● Exercise aim: Your answer should repeat every record verbatim.

[Dataset records]
[Start of section]

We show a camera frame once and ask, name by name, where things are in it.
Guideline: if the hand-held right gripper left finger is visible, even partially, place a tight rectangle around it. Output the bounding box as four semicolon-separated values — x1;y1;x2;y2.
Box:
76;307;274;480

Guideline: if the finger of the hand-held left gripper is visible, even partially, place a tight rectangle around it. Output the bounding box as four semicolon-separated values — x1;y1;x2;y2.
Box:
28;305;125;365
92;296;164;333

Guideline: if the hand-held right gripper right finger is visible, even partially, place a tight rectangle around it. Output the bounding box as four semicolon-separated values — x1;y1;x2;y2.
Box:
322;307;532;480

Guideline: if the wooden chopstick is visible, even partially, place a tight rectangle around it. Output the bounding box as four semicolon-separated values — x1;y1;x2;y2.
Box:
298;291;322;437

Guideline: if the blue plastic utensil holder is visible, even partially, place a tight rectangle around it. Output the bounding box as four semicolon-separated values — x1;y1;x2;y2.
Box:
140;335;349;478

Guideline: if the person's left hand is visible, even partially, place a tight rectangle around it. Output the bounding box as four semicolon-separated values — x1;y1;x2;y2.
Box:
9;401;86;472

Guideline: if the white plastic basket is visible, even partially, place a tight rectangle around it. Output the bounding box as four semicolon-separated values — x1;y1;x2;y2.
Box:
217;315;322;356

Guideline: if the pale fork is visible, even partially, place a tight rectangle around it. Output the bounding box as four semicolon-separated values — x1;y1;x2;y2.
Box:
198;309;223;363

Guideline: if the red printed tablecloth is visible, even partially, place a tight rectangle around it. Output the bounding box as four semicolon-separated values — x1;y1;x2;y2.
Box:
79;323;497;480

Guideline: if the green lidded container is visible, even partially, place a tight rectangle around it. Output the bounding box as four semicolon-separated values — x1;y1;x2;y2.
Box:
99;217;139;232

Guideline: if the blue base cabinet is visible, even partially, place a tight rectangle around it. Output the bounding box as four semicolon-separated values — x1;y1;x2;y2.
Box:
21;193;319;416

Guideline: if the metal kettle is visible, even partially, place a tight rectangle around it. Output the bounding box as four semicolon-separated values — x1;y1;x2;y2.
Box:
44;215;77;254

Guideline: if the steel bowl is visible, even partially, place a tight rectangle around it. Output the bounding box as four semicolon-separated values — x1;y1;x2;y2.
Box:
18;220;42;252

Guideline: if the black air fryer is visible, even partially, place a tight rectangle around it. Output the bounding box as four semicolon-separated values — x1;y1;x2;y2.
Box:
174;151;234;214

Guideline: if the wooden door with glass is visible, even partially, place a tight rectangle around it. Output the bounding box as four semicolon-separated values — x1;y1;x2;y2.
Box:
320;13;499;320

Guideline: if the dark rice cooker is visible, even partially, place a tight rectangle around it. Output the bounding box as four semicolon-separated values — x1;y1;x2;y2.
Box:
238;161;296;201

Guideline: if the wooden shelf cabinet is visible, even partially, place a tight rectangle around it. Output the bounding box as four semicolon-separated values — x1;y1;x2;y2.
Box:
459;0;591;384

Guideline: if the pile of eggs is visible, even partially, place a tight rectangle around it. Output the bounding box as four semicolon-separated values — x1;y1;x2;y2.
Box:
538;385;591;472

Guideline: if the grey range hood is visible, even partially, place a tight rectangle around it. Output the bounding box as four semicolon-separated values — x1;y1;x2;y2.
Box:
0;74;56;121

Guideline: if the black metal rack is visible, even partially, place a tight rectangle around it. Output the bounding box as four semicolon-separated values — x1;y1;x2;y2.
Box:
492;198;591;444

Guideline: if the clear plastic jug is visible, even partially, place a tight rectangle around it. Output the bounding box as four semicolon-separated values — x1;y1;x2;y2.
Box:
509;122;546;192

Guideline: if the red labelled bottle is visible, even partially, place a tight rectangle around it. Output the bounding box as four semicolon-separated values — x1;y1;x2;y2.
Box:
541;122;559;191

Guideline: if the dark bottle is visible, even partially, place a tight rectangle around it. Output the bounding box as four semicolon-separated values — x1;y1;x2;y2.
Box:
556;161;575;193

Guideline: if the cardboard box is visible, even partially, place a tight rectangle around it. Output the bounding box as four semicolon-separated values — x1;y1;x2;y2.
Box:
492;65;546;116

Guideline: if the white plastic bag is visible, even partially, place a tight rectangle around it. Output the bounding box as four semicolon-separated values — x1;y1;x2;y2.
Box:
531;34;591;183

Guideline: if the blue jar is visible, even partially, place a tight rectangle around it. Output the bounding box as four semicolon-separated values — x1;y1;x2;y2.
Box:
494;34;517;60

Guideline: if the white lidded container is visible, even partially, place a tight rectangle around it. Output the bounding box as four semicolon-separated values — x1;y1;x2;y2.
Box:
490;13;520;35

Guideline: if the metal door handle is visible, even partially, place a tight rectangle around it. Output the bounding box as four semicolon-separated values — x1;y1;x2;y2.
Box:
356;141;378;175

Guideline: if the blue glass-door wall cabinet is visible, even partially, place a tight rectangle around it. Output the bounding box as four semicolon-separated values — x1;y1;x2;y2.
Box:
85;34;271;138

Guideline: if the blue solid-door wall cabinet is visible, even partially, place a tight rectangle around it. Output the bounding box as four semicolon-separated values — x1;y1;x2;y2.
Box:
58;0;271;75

[End of section]

● Result of this exercise:
We show a camera frame once and ask, name by name, where things are in it.
Guideline: if the hand-held right gripper left finger is visible, even partially, place a tight rectangle around it. Output the bounding box as four semicolon-separated values — x1;y1;x2;y2.
Box:
76;307;274;480

Guideline: if the finger of the hand-held left gripper is visible, even partially, place a tight rectangle around it. Output the bounding box as four semicolon-separated values — x1;y1;x2;y2.
Box:
28;305;125;365
92;296;164;333

Guideline: if the hand-held right gripper right finger is visible, even partially, place a tight rectangle around it. Output the bounding box as four semicolon-separated values — x1;y1;x2;y2.
Box:
322;307;532;480

Guideline: if the wooden chopstick is visible, even partially, place a tight rectangle around it. Output the bounding box as four semicolon-separated values — x1;y1;x2;y2.
Box:
298;291;322;437

Guideline: if the blue plastic utensil holder is visible, even partially, place a tight rectangle around it. Output the bounding box as four semicolon-separated values — x1;y1;x2;y2.
Box:
140;335;349;478

Guideline: if the person's left hand is visible, even partially, place a tight rectangle around it. Output the bounding box as four semicolon-separated values — x1;y1;x2;y2.
Box:
9;401;86;472

Guideline: if the white plastic basket is visible, even partially, place a tight rectangle around it. Output the bounding box as four semicolon-separated values — x1;y1;x2;y2.
Box:
217;315;322;356

Guideline: if the pale fork is visible, even partially, place a tight rectangle around it. Output the bounding box as four semicolon-separated values — x1;y1;x2;y2.
Box:
198;309;223;363

Guideline: if the red printed tablecloth is visible, even partially, place a tight rectangle around it. Output the bounding box as four semicolon-separated values — x1;y1;x2;y2.
Box:
79;323;497;480

Guideline: if the green lidded container is visible, even partially, place a tight rectangle around it. Output the bounding box as four semicolon-separated values — x1;y1;x2;y2.
Box:
99;217;139;232

Guideline: if the blue base cabinet is visible, even partially, place a tight rectangle around it. Output the bounding box as four semicolon-separated values — x1;y1;x2;y2.
Box:
21;193;319;416

Guideline: if the metal kettle is visible, even partially, place a tight rectangle around it. Output the bounding box as four semicolon-separated values — x1;y1;x2;y2.
Box:
44;215;77;254

Guideline: if the steel bowl is visible, even partially, place a tight rectangle around it. Output the bounding box as four semicolon-separated values — x1;y1;x2;y2.
Box:
18;220;42;252

Guideline: if the black air fryer is visible, even partially, place a tight rectangle around it. Output the bounding box as four semicolon-separated values — x1;y1;x2;y2.
Box:
174;151;234;214

Guideline: if the wooden door with glass is visible, even partially, place a tight rectangle around it. Output the bounding box as four semicolon-separated values — x1;y1;x2;y2.
Box:
320;13;499;320

Guideline: if the dark rice cooker is visible, even partially, place a tight rectangle around it. Output the bounding box as four semicolon-separated values — x1;y1;x2;y2.
Box:
238;161;296;201

Guideline: if the wooden shelf cabinet is visible, even partially, place a tight rectangle around it. Output the bounding box as four semicolon-separated values — x1;y1;x2;y2.
Box:
459;0;591;384

Guideline: if the pile of eggs is visible, even partially, place a tight rectangle around it. Output the bounding box as four semicolon-separated values — x1;y1;x2;y2.
Box:
538;385;591;472

Guideline: if the grey range hood is visible, even partially, place a tight rectangle around it. Output the bounding box as four semicolon-separated values — x1;y1;x2;y2.
Box:
0;74;56;121

Guideline: if the black metal rack is visible, even partially, place a tight rectangle around it. Output the bounding box as four semicolon-separated values — x1;y1;x2;y2.
Box:
492;198;591;444

Guideline: if the clear plastic jug is visible, even partially, place a tight rectangle around it. Output the bounding box as four semicolon-separated values — x1;y1;x2;y2.
Box:
509;122;546;192

Guideline: if the red labelled bottle is visible, even partially, place a tight rectangle around it. Output the bounding box as four semicolon-separated values — x1;y1;x2;y2.
Box:
541;122;559;191

Guideline: if the dark bottle is visible, even partially, place a tight rectangle around it. Output the bounding box as four semicolon-separated values — x1;y1;x2;y2.
Box:
556;161;575;193

Guideline: if the cardboard box is visible, even partially, place a tight rectangle around it. Output the bounding box as four semicolon-separated values — x1;y1;x2;y2.
Box:
492;65;546;116

Guideline: if the white plastic bag is visible, even partially, place a tight rectangle around it. Output the bounding box as four semicolon-separated values — x1;y1;x2;y2.
Box:
531;34;591;183

Guideline: if the blue jar is visible, even partially, place a tight rectangle around it. Output the bounding box as four semicolon-separated values — x1;y1;x2;y2.
Box:
494;34;517;60

Guideline: if the white lidded container is visible, even partially, place a tight rectangle around it. Output the bounding box as four semicolon-separated values — x1;y1;x2;y2.
Box:
490;13;520;35

Guideline: if the metal door handle is visible, even partially, place a tight rectangle around it. Output the bounding box as four semicolon-separated values — x1;y1;x2;y2.
Box:
356;141;378;175

Guideline: if the blue glass-door wall cabinet is visible, even partially, place a tight rectangle around it. Output the bounding box as four semicolon-separated values — x1;y1;x2;y2.
Box:
85;34;271;138

Guideline: if the blue solid-door wall cabinet is visible, even partially, place a tight rectangle around it. Output the bounding box as four semicolon-separated values — x1;y1;x2;y2.
Box:
58;0;271;75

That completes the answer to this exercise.